● **DATA SECTION**
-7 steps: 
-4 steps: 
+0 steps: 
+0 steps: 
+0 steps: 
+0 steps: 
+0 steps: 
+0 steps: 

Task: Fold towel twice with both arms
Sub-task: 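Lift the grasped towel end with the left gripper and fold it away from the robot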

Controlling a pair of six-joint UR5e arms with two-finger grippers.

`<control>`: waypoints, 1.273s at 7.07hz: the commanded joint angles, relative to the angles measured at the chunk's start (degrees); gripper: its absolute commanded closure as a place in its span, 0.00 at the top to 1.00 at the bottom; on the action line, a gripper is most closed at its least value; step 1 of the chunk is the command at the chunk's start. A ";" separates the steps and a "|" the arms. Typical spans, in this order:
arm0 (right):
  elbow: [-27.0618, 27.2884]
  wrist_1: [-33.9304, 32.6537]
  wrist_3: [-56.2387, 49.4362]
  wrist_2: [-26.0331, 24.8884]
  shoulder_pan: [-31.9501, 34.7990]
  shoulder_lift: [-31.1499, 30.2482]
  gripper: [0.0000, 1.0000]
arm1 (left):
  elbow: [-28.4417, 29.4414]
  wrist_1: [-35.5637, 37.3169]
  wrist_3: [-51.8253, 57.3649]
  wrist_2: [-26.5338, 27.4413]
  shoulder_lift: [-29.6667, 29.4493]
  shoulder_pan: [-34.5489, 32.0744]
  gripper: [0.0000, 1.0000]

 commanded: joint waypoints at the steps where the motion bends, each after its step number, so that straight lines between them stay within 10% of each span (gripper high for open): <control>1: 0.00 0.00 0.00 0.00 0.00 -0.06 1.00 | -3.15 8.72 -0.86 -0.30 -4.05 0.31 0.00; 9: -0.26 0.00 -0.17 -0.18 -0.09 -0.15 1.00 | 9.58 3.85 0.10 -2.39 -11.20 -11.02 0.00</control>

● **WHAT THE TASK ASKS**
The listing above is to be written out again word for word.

● **ANSWER BOX**
-7 steps: 
-4 steps: 
+0 steps: 
+0 steps: 
+0 steps: 
+0 steps: 
+0 steps: 
+0 steps: 

Task: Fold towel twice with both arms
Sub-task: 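Lift the grasped towel end with the left gripper and fold it away from the robot
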
Controlling a pair of six-joint UR5e arms with two-finger grippers.

`<control>`: waypoints, 1.273s at 7.07hz: the commanded joint angles, relative to the angles measured at the chunk's start (degrees); gripper: its absolute commanded closure as a place in its span, 0.00 at the top to 1.00 at the bottom; on the action line, a gripper is most closed at its least value; step 1 of the chunk is the command at the chunk's start. A ";" separates the steps and a "|" the arms. Typical spans, in this order:
arm0 (right):
  elbow: [-27.0618, 27.2884]
  wrist_1: [-33.9304, 32.6537]
  wrist_3: [-56.2387, 49.4362]
  wrist_2: [-26.0331, 24.8884]
  shoulder_pan: [-31.9501, 34.7990]
  shoulder_lift: [-31.1499, 30.2482]
  gripper: [0.0000, 1.0000]
arm1 (left):
  elbow: [-28.4417, 29.4414]
  wrist_1: [-35.5637, 37.3169]
  wrist_3: [-51.8253, 57.3649]
  wrist_2: [-26.5338, 27.4413]
  shoulder_lift: [-29.6667, 29.4493]
  shoulder_pan: [-34.5489, 32.0744]
  gripper: [0.0000, 1.0000]

 commanded: joint waypoints at the steps where the motion bends, each after its step number, so that straight lines between them stay within 10% of each span (gripper high for open): <control>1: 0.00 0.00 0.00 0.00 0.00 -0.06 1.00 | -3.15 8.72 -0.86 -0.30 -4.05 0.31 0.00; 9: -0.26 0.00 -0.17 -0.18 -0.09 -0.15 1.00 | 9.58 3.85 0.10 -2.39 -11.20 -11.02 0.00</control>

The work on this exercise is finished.